Los conflictos armados internos se rigen por el artículo tercero común de cuatro tratados internacionales conocidos como los Convenios de Ginebra, así como por su Protocolo II, el cual aún no ha sido suscrito por nuestro país. En palabras del Comité Internacional de la Cruz Roja, este precepto humanitario debe tener un ámbito tan vasto como sea posible y es por ello que ahí no se establece una definición propiamente dicha del conflicto armado interno. Sólo se requiere la existencia de una situación de enfrentamiento, combate u hostilidades abiertas entre dos o más grupos armados.
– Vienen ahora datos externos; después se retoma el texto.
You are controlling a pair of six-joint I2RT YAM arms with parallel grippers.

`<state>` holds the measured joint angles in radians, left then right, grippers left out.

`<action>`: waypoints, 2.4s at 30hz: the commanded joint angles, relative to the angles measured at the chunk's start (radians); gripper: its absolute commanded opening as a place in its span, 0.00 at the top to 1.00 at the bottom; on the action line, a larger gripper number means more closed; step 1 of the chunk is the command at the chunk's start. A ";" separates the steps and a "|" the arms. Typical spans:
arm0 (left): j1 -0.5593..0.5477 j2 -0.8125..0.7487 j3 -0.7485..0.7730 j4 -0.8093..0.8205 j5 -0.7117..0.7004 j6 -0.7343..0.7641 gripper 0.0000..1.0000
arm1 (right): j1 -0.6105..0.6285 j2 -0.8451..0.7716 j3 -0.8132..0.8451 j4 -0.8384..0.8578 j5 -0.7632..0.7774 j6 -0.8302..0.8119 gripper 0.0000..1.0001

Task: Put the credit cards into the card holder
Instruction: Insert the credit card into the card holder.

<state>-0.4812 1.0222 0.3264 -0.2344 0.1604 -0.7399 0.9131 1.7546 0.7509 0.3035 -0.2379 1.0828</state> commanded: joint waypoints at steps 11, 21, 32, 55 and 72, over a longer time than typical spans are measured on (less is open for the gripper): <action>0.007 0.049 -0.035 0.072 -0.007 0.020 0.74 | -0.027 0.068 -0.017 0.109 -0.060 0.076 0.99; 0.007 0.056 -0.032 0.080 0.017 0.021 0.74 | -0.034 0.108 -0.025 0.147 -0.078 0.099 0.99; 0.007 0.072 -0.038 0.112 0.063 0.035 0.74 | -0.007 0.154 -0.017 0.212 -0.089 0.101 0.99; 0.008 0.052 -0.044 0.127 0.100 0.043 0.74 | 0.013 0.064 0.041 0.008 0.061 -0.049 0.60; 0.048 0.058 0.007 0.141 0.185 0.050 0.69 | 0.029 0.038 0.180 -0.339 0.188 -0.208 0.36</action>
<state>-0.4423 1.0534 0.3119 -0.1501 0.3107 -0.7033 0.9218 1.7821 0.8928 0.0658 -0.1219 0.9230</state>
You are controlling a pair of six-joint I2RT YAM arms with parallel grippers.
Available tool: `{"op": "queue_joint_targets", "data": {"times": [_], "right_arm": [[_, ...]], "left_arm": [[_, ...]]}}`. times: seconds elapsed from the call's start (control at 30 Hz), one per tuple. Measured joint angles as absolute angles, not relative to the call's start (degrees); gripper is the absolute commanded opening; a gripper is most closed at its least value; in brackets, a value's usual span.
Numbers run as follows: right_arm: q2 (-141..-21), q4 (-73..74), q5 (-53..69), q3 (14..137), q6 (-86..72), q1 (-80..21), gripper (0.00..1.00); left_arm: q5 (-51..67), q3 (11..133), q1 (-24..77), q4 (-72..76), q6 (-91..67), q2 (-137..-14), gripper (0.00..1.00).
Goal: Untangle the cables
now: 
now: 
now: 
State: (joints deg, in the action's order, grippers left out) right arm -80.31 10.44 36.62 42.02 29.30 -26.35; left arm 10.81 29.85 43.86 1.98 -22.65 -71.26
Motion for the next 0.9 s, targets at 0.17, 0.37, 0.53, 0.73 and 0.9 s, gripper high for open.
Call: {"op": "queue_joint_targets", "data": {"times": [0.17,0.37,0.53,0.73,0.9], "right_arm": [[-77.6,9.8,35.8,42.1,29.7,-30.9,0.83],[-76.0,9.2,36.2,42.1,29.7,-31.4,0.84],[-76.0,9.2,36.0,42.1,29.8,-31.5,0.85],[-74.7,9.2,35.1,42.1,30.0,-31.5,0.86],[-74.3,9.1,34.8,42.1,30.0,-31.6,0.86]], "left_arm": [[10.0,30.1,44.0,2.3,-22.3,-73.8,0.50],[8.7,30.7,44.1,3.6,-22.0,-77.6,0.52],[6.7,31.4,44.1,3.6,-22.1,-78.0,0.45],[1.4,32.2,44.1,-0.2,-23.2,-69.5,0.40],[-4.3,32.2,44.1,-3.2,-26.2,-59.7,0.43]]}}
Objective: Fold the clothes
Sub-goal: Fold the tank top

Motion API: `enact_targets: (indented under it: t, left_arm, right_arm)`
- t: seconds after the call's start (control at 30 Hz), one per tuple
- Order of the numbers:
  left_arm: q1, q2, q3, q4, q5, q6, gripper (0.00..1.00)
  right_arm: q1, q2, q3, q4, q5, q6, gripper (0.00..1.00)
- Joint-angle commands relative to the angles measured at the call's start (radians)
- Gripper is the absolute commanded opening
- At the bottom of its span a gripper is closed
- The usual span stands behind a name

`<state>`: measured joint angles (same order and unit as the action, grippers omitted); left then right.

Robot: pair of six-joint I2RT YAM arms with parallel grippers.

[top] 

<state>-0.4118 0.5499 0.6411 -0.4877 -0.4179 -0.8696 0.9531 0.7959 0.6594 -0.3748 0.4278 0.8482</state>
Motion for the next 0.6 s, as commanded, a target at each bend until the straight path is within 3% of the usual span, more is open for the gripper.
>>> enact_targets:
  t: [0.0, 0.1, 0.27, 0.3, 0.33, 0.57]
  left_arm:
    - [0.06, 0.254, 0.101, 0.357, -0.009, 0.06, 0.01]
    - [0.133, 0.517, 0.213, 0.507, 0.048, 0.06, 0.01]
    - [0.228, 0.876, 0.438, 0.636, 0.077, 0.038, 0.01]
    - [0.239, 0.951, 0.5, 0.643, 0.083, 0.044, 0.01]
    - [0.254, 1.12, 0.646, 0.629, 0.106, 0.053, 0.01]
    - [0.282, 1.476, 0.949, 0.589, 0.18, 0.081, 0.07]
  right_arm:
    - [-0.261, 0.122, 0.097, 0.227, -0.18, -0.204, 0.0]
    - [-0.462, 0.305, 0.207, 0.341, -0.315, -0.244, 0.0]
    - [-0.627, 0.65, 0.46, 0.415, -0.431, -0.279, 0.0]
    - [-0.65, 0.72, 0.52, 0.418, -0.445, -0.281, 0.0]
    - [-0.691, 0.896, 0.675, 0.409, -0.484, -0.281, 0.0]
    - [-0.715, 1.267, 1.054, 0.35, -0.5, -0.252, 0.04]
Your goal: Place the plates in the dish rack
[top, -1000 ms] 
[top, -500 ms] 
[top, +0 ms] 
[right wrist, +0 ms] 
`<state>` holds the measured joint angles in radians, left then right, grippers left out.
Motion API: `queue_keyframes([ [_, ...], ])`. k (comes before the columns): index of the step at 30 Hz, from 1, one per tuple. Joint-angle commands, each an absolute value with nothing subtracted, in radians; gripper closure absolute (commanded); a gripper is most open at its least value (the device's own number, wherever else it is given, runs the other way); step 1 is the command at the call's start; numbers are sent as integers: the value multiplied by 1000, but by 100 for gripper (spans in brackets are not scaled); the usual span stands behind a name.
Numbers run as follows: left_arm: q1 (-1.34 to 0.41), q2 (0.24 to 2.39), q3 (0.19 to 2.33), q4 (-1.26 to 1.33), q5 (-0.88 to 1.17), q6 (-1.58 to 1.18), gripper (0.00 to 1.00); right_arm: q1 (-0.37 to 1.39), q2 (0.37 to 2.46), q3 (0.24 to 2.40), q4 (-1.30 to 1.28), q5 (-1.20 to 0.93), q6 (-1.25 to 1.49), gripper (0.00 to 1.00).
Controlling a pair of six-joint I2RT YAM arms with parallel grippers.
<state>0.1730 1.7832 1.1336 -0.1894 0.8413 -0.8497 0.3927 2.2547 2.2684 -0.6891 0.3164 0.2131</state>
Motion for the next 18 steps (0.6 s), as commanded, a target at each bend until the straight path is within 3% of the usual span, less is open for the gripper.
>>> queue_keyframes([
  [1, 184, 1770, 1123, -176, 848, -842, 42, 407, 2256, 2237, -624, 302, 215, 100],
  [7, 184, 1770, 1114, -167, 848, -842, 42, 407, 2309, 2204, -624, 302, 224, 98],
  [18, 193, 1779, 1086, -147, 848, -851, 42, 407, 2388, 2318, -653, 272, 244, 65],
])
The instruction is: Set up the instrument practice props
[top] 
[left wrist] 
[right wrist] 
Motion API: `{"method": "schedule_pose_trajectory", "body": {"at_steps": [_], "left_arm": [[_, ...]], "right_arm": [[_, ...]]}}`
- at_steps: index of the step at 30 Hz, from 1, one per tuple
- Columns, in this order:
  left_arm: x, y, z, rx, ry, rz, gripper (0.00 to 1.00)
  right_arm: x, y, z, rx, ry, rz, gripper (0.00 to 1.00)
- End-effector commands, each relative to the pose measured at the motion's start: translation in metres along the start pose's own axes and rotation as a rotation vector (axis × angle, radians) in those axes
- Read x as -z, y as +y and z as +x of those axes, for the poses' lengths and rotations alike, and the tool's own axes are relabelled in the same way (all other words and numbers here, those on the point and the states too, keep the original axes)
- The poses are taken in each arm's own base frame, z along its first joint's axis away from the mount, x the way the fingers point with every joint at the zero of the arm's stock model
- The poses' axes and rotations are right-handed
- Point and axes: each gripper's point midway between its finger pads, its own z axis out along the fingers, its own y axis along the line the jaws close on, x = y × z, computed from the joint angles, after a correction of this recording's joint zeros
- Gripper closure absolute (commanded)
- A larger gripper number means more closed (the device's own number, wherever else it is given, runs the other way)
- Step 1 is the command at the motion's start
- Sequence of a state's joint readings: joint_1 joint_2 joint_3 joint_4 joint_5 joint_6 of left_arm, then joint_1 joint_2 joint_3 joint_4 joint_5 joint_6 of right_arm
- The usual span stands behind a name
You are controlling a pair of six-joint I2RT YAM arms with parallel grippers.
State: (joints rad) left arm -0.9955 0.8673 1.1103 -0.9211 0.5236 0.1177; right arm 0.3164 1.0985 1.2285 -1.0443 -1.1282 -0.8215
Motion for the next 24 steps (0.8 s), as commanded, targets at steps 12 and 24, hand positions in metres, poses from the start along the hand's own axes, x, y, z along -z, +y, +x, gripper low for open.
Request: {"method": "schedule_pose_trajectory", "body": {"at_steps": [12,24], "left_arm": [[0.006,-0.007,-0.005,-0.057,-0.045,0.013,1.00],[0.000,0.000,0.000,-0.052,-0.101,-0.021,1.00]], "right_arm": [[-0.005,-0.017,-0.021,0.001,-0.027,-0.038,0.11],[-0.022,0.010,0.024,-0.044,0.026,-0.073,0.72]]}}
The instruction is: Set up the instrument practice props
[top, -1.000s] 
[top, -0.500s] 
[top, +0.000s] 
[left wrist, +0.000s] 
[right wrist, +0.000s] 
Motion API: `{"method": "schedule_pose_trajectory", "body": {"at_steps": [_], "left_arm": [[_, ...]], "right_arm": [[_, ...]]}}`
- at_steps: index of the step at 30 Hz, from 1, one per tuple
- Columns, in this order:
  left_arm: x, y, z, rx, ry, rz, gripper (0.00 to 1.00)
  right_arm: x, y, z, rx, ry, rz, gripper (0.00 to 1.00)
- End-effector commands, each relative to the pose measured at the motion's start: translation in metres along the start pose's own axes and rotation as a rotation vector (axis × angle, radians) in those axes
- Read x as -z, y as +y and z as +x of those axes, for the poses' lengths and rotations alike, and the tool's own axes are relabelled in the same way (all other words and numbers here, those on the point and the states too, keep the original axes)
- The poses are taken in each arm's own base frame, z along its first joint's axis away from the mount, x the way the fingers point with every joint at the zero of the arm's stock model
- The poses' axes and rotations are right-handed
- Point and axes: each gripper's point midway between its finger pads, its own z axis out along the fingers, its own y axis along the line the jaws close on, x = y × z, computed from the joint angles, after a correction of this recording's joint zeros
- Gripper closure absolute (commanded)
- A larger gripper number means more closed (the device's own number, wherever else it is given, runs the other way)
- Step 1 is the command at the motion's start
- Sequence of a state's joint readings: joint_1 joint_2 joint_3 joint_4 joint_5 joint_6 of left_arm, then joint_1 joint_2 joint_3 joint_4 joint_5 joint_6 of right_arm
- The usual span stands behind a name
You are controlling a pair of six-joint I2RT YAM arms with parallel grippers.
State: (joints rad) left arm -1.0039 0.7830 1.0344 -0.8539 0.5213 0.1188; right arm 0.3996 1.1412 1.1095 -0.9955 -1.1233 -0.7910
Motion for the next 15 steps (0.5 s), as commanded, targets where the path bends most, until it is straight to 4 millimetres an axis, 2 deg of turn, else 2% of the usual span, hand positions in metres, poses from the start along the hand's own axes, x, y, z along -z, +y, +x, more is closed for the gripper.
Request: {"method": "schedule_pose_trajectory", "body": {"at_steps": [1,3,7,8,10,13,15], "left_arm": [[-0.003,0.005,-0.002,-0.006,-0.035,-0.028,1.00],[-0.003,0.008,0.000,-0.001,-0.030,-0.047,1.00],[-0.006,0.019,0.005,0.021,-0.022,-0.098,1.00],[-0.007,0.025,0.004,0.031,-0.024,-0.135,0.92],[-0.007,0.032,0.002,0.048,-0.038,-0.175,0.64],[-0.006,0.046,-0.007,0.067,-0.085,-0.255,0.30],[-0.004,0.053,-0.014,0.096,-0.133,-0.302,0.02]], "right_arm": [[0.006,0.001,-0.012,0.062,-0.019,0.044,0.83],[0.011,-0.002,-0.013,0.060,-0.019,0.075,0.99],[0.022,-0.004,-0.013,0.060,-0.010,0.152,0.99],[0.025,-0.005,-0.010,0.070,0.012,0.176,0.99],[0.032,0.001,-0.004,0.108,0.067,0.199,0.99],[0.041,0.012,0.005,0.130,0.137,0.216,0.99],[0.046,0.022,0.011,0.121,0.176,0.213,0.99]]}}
Empero, en la jurisprudencia internacional se ha establecido que la tipificación de esta figura implica un cierto grado de intensidad. Al respecto, en el caso “La Tablada”, la Comisión Interamericana de Derechos Humanos interpretó que el artículo tercero común era aplicable al caso concreto aun cuando la confrontación entre las fuerzas gubernamentales y un grupo armado duró aproximadamente 30 horas. En el caso “Bemba”, la Corte Penal Internacional determinó que dicho requisito se satisface incluso cuando los combates tienen una duración de tan sólo cinco meses. En el caso “Boskoski” el Tribunal Penal Internacional para la antigua Yugoslavia discernió que la aplicabilidad del artículo tercero común se refuerza cuando el gobierno utiliza el ejército para combatir a los grupos armados.
Sin duda los conceptos precedentes son aplicables a la situación de extrema violencia que está sacudiendo a la nación ya que desde hace casi nueve años existe una abierta confrontación armada entre casi cincuenta mil efectivos militares y la delincuencia organizada, cuya máxima expresión de beligerancia ha sido la utilización de lanzacohetes capaces de derribar aeronaves blindadas.
Lo anterior implica que deben ponerse en práctica las medidas consagradas en el mencionado artículo tercero común: I) las personas que no participen directamente en las hostilidades, incluidos quienes sean puestos fuera de combate por detención o cualquier otra causa, tienen que ser tratados en forma humanitaria, II) están estrictamente prohibidos los ataques a la vida, la integridad corporal, las torturas y los atentados a la dignidad, III) los heridos y enfermos deben ser recogidos y asistidos, IV) el Comité Internacional de la Cruz Roja puede ofrecer sus servicios a las partes.
Ello también significa que las violaciones graves a tales deberes son tipificatorias de crímenes de guerra contemplados en el Estatuto de Roma de la Corte Penal Internacional, y que sus autores intelectuales y materiales pueden ser enjuiciados por dicho órgano jurisdiccional si las autoridades nacionales no quieren o no pueden llevar a cabo el correspondiente juzgamiento.
Soslayar esta cruda realidad podría acarrearle al Estado mexicano una grave responsabilidad internacional.